The big chill
How Czech and European law stifle free speech
Posted: June 10, 2009
Our freedom of speech is under threat. With independent voices from around the world gathered in Prague this week for the Writers' Festival, and David Černý's controversial Entropa back from Brussels, it's an apt time to shine light on Czech and European obstacles to free speech.
This hotly debated work of Czech artist/provocateur Černý underscores both the value of and challenges to free speech in Europe. Černý's dishonesty about the authorship of his work diverted attention from its substance. Nonetheless, Entropa reinforces art's value as a form of free speech by provoking thought and stirring debate.
Offensive speech can prompt people to examine stale and corrosive beliefs. Satire and parody are protected - as when Černý mocks Bulgarians - because free speech needs breathing space. Any attempt to restrict art because it offends is subjective. Offensive to whom? People may look or not. By looking and considering, we may reflect and progress. However, banning racist speech, for instance, does not stop racist thought, but rather adds to its allure. The best way to rebut bad ideas is more speech, not less. Debate, don't censor.
The reaction to Entropa shows European self-righteousness. Intolerance to commentary on stereotypes reveals both the existence of prejudice and a desire for denial. Comic speech is funny precisely because it holds some truth.
After Dutch Parliamentarian Geert Wilders called for the Koran to be banned, likening it to Hitler's Mein Kampf, and was then prosecuted for violating Holland's hate speech law and barred from entering Britain earlier this year, free speech lost. Trying to silence this marginal figure, his detractors gave him a grand stage to spread his vitriol - just as the Czech government did in April when it expelled Klansman-turned-U.S. politician David Duke.
Last month, Denmark announced its cancellation of a free-speech conference Wilders was to attend. How ironic and self-defeating. Sweden, Finland, Iceland, Norway and the United Kingdom all prohibit hate speech, as distinguished from other states that prohibit incitement of violence or other imminent lawless conduct. Punish acts, not thoughts. Recall the wisdom we learned in the schoolyard: "Sticks and stones may break my bones, but words can never hurt me."
Free speech also means a right to know, so that we needn't speak from ignorance. Law and policy must afford the public access to information, including the operations of public institutions. Sunshine laws mandate open, transparent government in order to promote accountability and prevent abuses of power. Sunlight is the best disinfectant.
The amendment to the Czech Criminal Code which took effect April 1, the so-called "muzzle law," restricts the public's right to information on public affairs.

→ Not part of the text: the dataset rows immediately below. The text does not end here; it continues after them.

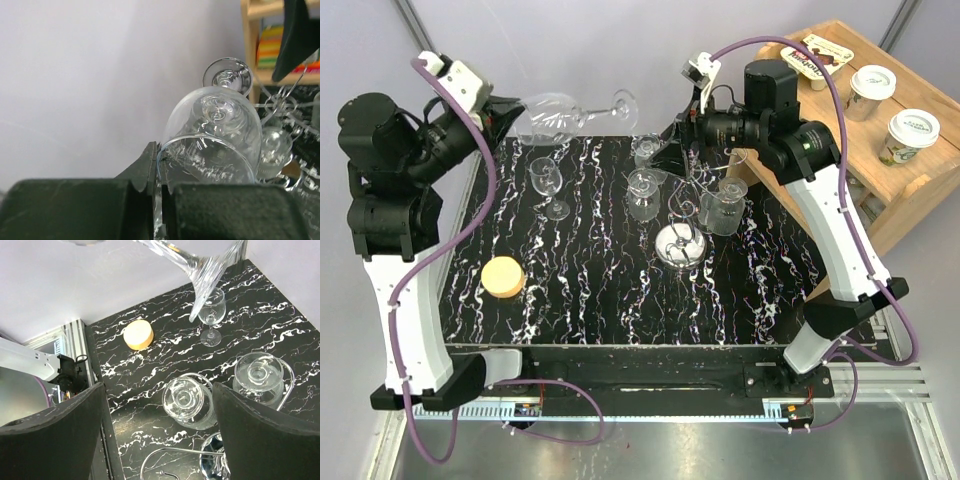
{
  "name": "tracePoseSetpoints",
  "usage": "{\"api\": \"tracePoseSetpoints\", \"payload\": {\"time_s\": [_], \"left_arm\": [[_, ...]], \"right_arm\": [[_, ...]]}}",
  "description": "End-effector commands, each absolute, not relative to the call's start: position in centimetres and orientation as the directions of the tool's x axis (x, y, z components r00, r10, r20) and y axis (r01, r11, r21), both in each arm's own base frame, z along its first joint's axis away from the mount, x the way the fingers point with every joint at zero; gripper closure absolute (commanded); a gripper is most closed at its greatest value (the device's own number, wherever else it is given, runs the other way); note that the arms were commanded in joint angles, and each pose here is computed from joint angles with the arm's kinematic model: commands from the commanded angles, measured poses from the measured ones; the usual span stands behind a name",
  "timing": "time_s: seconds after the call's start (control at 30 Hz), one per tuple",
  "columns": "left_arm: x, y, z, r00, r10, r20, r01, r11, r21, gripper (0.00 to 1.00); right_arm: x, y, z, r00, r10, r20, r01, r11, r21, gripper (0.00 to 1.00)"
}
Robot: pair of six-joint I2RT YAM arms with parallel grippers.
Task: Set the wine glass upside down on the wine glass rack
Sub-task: Turn the wine glass upside down at the wine rack.
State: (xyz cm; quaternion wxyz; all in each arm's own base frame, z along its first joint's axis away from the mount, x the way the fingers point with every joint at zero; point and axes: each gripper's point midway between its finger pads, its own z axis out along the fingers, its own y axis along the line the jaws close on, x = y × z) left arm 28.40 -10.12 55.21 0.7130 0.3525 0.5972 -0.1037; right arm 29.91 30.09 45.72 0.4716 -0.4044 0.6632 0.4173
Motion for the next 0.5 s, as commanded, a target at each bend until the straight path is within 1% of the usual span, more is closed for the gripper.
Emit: {"api": "tracePoseSetpoints", "payload": {"time_s": [0.0,0.07,0.2,0.47], "left_arm": [[25.9,-12.2,62.2,0.419,0.058,-0.906,0.620,0.711,0.332,1.00],[26.0,-12.7,62.5,0.401,0.010,-0.916,0.651,0.700,0.293,1.00],[26.5,-13.2,62.7,0.366,-0.058,-0.929,0.692,0.685,0.230,1.00],[27.5,-13.7,61.4,0.313,-0.090,-0.945,0.723,0.668,0.176,1.00]], "right_arm": [[29.4,30.7,49.5,-0.132,-0.063,-0.989,-0.951,0.290,0.108,0.08],[29.7,30.7,49.8,-0.123,-0.052,-0.991,-0.947,0.305,0.101,0.09],[30.7,30.2,50.7,-0.078,-0.034,-0.996,-0.923,0.380,0.059,0.13],[30.1,29.6,52.2,-0.044,-0.012,-0.999,-0.903,0.428,0.035,0.18]]}}
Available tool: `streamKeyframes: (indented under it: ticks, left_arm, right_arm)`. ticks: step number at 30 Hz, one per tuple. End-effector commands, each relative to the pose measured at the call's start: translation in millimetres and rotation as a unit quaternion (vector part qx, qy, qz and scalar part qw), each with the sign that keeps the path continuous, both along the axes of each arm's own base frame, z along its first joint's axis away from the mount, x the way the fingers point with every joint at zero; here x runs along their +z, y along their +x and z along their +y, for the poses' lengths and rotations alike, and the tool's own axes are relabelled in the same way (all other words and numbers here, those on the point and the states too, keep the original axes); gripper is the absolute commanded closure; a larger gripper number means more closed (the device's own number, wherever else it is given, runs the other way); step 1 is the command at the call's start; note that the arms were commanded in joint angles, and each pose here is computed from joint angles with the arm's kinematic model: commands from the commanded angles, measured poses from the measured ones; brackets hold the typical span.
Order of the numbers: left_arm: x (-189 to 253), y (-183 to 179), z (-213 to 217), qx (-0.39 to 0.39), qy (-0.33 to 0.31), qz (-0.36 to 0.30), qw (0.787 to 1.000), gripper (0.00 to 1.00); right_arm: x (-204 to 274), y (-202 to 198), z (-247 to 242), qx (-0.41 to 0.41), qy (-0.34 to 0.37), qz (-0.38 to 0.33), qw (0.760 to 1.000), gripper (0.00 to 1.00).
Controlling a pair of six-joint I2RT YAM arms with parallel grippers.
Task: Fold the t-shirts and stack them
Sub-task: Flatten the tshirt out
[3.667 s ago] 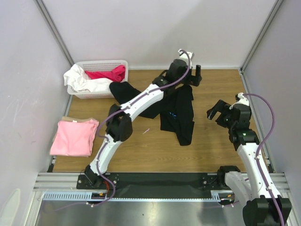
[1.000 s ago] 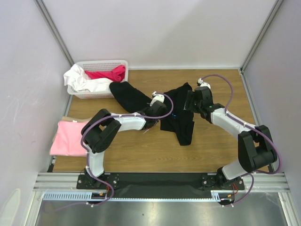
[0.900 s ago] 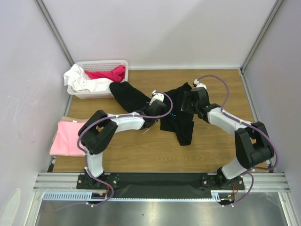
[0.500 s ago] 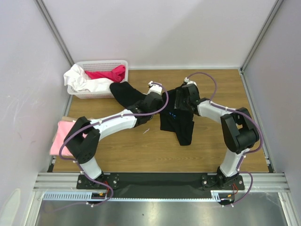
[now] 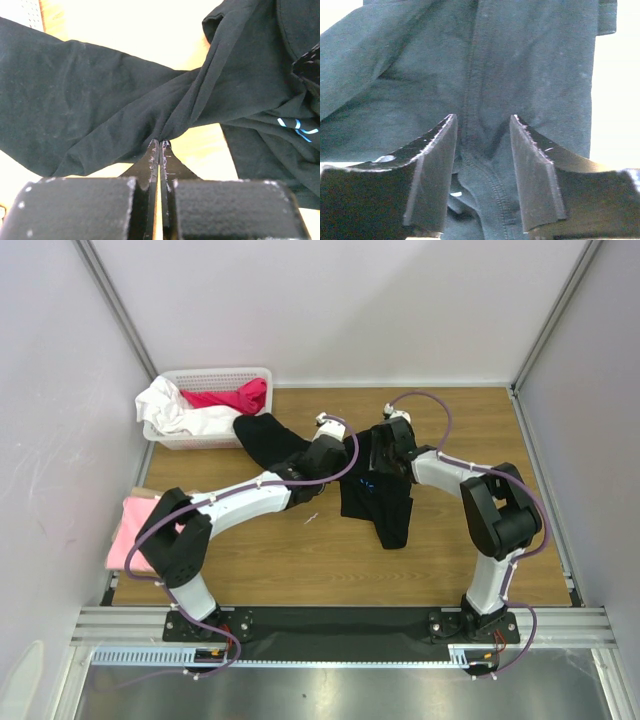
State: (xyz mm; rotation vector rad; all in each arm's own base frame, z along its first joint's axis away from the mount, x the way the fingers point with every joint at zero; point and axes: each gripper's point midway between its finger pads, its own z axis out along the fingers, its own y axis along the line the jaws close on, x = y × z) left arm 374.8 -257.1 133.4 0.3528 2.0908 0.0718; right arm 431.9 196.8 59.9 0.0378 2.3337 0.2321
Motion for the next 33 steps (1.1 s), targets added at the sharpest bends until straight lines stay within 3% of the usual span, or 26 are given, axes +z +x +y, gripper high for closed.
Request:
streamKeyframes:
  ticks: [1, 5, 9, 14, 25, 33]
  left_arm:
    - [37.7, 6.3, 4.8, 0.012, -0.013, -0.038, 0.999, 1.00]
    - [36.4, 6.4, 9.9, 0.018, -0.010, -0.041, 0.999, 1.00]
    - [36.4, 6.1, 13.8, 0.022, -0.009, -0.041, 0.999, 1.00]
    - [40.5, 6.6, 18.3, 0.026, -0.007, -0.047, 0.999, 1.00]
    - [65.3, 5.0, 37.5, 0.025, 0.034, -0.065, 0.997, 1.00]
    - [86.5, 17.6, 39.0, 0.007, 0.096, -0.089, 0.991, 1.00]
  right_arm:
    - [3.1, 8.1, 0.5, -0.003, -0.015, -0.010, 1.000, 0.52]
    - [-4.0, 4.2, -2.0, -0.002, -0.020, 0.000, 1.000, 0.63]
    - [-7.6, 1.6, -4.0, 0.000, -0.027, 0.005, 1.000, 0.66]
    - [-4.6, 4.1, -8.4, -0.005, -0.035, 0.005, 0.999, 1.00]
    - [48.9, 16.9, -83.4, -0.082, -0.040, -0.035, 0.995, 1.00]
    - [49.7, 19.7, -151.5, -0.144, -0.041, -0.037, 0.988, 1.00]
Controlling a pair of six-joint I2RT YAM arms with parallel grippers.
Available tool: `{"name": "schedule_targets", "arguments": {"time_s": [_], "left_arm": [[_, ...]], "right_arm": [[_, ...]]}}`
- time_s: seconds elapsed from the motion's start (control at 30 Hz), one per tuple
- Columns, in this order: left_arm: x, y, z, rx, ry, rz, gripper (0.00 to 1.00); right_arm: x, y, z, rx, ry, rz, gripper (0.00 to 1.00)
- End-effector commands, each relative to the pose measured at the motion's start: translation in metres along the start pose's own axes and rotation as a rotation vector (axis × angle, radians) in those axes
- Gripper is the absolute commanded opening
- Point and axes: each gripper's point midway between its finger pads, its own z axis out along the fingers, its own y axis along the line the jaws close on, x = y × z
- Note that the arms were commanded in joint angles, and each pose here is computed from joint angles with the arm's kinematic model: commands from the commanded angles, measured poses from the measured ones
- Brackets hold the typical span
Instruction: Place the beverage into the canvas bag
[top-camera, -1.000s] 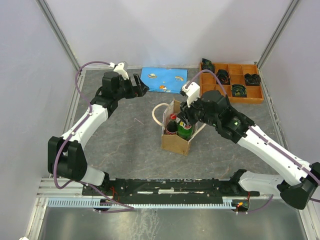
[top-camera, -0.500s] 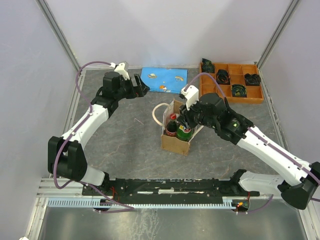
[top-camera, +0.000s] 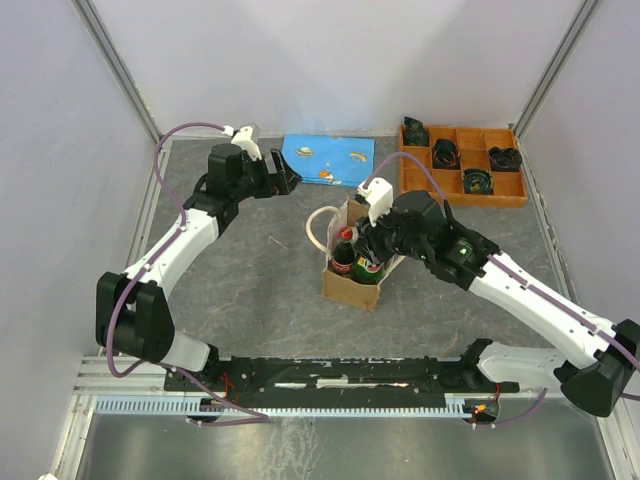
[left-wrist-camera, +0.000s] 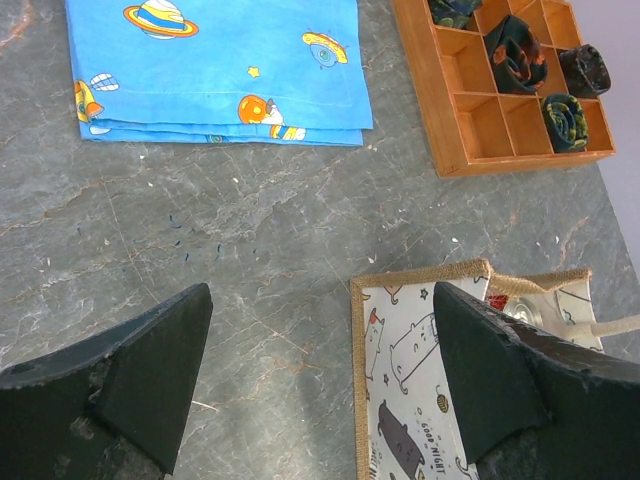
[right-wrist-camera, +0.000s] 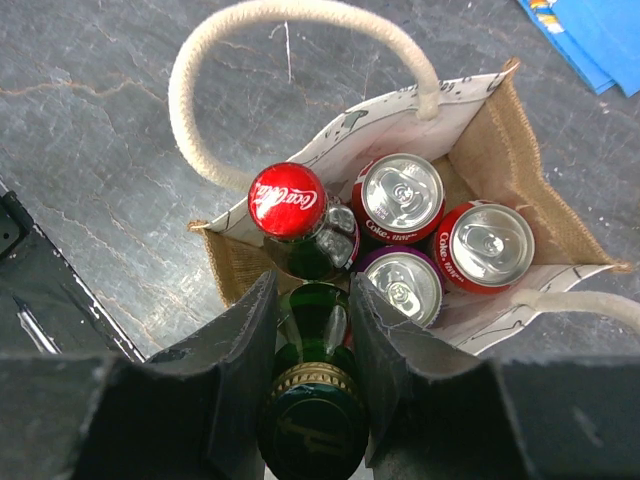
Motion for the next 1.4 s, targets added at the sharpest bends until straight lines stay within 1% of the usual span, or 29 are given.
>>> {"name": "schedule_targets", "arguments": {"time_s": [0.0, 0.47, 1.03, 1.2, 1.23, 1.27, 1.37], "left_arm": [[-0.016, -0.014, 0.0, 0.043, -0.036, 0.029, 0.97], [-0.013, -0.012, 0.001, 0.041, -0.031, 0.031, 0.97], [-0.011, -0.017, -0.001, 0.05, -0.028, 0.042, 0.97], [-0.011, -0.019, -0.002, 0.051, -0.028, 0.047, 0.97], [-0.011, -0.02, -0.001, 0.054, -0.028, 0.049, 0.97], [-0.011, -0.02, -0.002, 0.055, -0.028, 0.049, 0.97], [-0.012, -0.022, -0.001, 0.058, -0.029, 0.053, 0.97]], "right_arm": [[-0.032, 0.01, 0.005, -0.04, -0.13, 0.014, 0.0], [-0.004, 0.009, 0.031, -0.045, -0.08, -0.001, 0.0], [0.048, 0.014, 0.041, -0.041, -0.08, -0.015, 0.0], [0.054, 0.015, 0.042, -0.034, -0.068, -0.027, 0.0], [0.053, 0.015, 0.041, -0.033, -0.069, -0.029, 0.01], [0.053, 0.015, 0.041, -0.031, -0.068, -0.033, 0.05], [0.043, 0.014, 0.037, -0.02, -0.088, -0.046, 0.26]]}}
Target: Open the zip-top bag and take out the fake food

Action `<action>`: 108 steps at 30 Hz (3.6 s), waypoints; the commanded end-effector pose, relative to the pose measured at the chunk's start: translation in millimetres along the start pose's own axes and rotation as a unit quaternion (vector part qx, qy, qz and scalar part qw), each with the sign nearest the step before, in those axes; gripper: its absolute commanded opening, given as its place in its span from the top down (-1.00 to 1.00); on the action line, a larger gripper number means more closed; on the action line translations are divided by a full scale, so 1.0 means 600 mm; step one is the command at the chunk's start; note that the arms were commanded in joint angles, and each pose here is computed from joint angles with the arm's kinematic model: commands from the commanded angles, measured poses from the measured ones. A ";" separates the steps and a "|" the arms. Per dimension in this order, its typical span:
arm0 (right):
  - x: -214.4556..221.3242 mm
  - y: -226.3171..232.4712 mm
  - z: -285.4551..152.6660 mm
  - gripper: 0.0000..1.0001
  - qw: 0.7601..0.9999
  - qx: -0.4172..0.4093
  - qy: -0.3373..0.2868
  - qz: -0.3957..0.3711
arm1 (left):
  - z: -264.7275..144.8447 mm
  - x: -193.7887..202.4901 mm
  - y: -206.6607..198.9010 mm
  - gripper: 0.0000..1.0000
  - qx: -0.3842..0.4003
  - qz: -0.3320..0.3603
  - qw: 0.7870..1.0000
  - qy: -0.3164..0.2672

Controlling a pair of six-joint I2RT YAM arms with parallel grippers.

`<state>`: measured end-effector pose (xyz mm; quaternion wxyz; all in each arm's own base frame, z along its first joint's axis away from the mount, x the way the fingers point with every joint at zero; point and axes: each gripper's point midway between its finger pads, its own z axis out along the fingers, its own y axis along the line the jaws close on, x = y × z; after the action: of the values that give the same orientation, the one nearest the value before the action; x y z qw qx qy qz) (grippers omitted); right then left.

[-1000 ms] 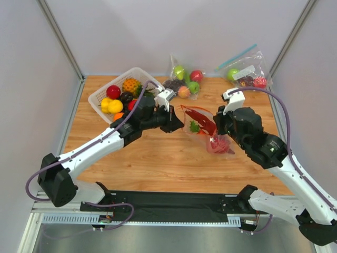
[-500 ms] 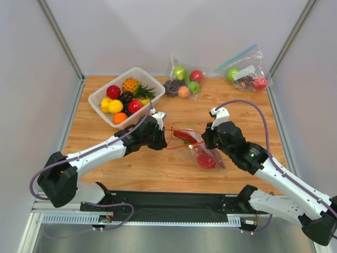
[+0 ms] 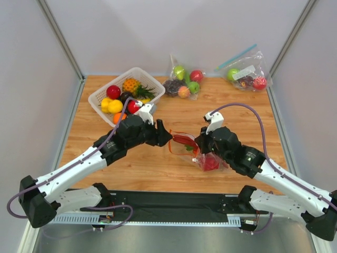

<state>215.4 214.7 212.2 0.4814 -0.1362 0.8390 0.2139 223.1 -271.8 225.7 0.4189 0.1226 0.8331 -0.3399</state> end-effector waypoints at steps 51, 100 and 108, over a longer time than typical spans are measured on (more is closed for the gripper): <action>0.024 0.047 -0.006 0.99 0.999 -0.031 -0.027 -0.013 | 0.197 0.122 -0.014 0.57 -0.002 -0.173 0.980 0.099; 0.018 0.053 0.030 0.99 0.999 -0.010 -0.024 -0.036 | 0.138 0.183 -0.055 0.12 0.018 -0.125 0.973 0.195; 0.034 0.051 0.040 0.99 0.999 -0.006 -0.017 -0.035 | 0.128 0.202 -0.043 0.07 0.001 -0.113 0.971 0.211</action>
<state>201.3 243.3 169.8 0.4733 -0.1828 0.8416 0.1852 184.3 -349.9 101.1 0.1885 0.0839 0.9149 -0.3471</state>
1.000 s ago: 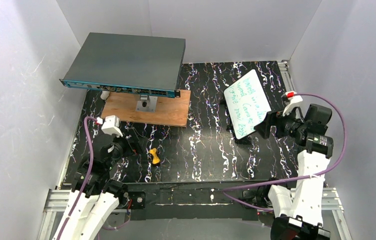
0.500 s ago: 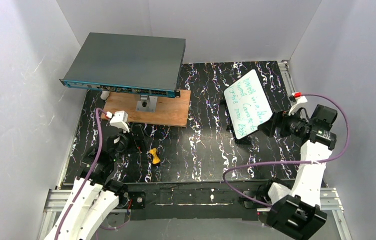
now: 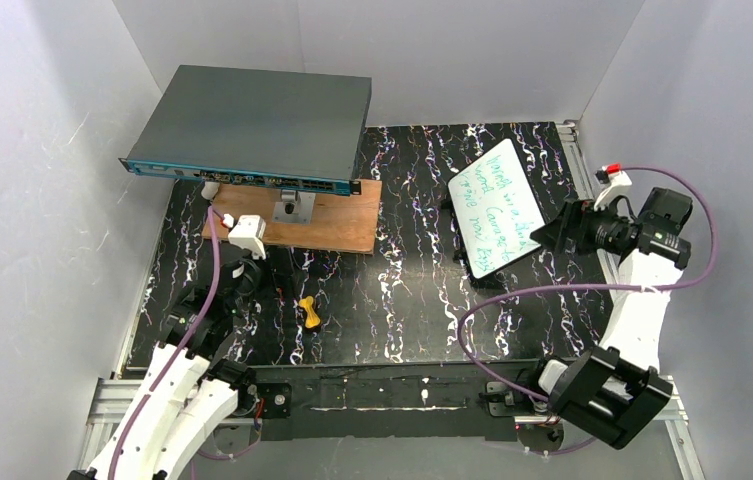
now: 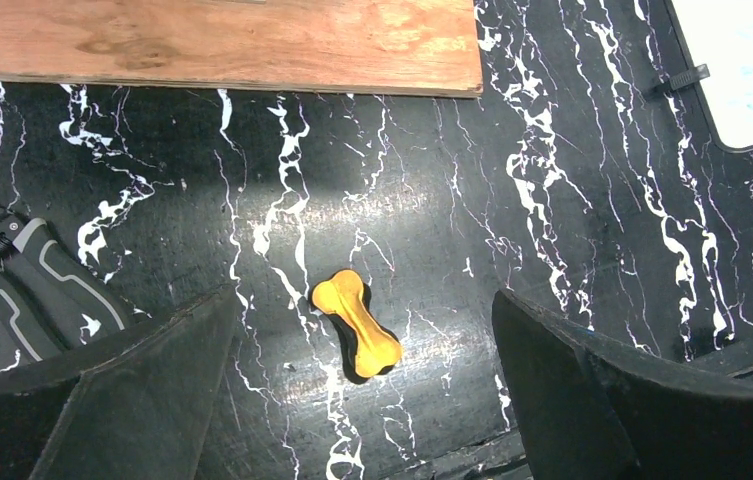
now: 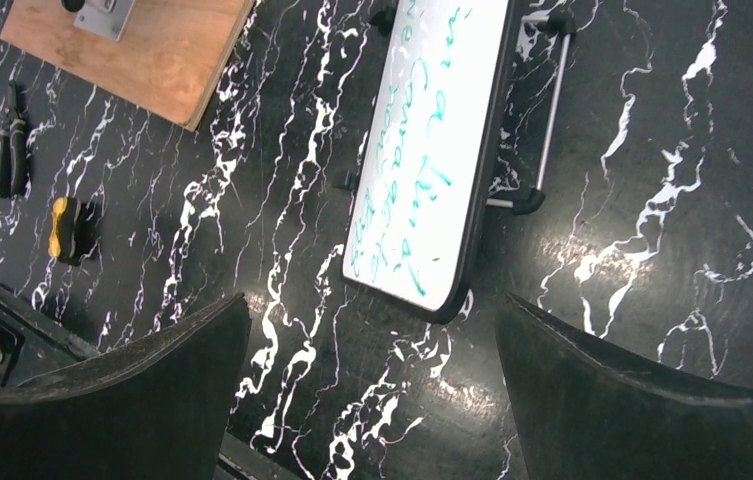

It threatens journalists who report on police matters using information obtained via wiretaps with a penalty of five years in prison and a 5 million Kč fine.
Any law that makes people afraid to speak for fear of punishment has a chilling effect and results in self-censorship, the most insidious type of censorship. Chilling effects lead reporters and others not to investigate and speak out on an issue or challenge powerful interests. The muzzle law, now being challenged in the Czech Constitutional Court, violates the public's right to know by imposing overly broad restrictions on reporting, shifting culpability from leakers to journalists and holding out unduly harsh punishment.
The Criminal Code subjects any person who denies the Holocaust or communist genocide to between six months and three years in prison. Germany and Austria also have criminal laws against speech glorifying Nazism and/or denying the Holocaust. Austria recently imprisoned British historian David Irving for Holocaust denial, and the Czech government used that as the ostensible reason for deporting Duke.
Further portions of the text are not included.